Additionally, young adults in 2022 were spending more on rent and related expenses than was the case in 1989. Based on average data, young adults were spending roughly 60% more on apartments and other rented housing.
Millennials are spending less on used vehicles and mortgage interest
The average young adult in 2022 spent more on gas and motor oil than this group in 1989. However, they weren't spending as much on used cars and trucks.
Data not adjusted for inflation shows that used cars and trucks expenditures increased more than the CPI for used cars and trucks between 1989 and 2022.
A December BLS report about consumer expenditures said households in general, not just among young adults, spent more in 2022 on rent and related expenses and owned homes than in 2021.
"High home prices, high mortgage lending rates, and particularly high rental rates for apartments placed upward pressure on spending over the year," the BLS report said. "Mortgage interest and principal payments are essential expenditures for owned dwellings, and a rapidly changing mortgage environment sent an exogenous shock through the market."
The report added that the high 30-year fixed rate mortgage in 2022 led to "consumers on the margin out of owned dwellings and into the rental market."
While BLS doesn't directly track price changes for owned housing, it approximates them with a measure of owners' equivalent rent of residences, which is up over 160% between 1989 and 2022. Meanwhile, young adult spending for owned dwellings was up over 120% before adjusting 1989 expenditures for inflation.
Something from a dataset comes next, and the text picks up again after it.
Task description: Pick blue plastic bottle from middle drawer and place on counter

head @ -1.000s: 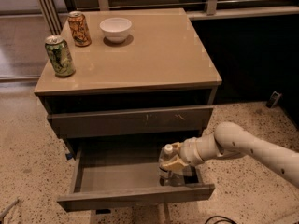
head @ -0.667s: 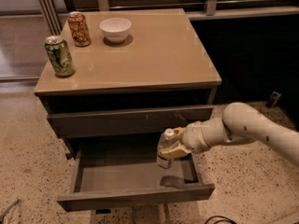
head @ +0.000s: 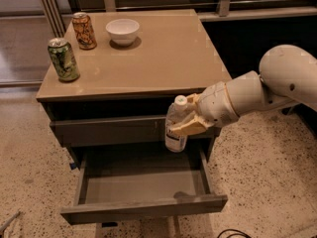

Young adults in 2022 spent more money on fresh fruits, vegetables, and seafood
Young adults in 1989 were spending less on fresh fruits and vegetables — as well as processed vegetables — than those in this age range decades later. The average young adult in 2022 spent 71% more on fresh fruits than their counterparts in 1989. Plus, the average young adult in 2022 spent 22% more on fish and seafood and 4% more on poultry.
While not the exact years we looked at for our analysis, an analysis from the Pew Research Center shows how food consumption has changed between 1970 and 2014 including a big increase in chicken and cheese per year.
We can also look at consumer price index data to see how inflation impacted food spending. Before adjusting 1989 data for inflation, young adults in 2022 spent 304% more on fresh fruits than young adults in 1989. Over that period, prices for fresh fruits based on CPI were up by nearly 170%, meaning that while part of the change in spending between the two years can be explained by price increases, young adults were also eating a lot more fresh fruit in 2022 than in 1989.
In 2022, young adults spent less on alcohol, beef, and dairy products
Average annual spending data shows that the average young adult in 2022 spent almost 40% less on beef than the average young adult in 1989. The average young adult also spent around 55% less on fresh milk and cream. The Pew Research Center report mentioned earlier also showed people were eating a lot less beef in 2014 than in 1970. The same was true for drinking milk.
Based on our analysis, the average young adult in 2022 was spending more on nonalcoholic beverages and less on alcoholic beverages than the average young adult in 1989. A Gallup post shows alcoholic beverage drinkers who were between 18 and 34 years old for 2021-2023, which would also include Gen Z, had an average of 3.6 alcoholic drinks in the past seven days. For 2001-2003, the average consumption was 5.2 alcoholic drinks among drinkers aged 18 to 34.
Our analysis shows young adults weren't spending as much on cereals and cereal products, which was defined as including "ready-to-eat and cooked cereals, pasta, flour, prepared flour mixes, and other cereal products such as cornmeal, corn starch, and rice," in 2022 as young adults in 1989. Based on reporting from multiple outlets, cereal's popularity has fallen while breakfast sandwiches, bars, and other items that are easy to take with you are now favorable.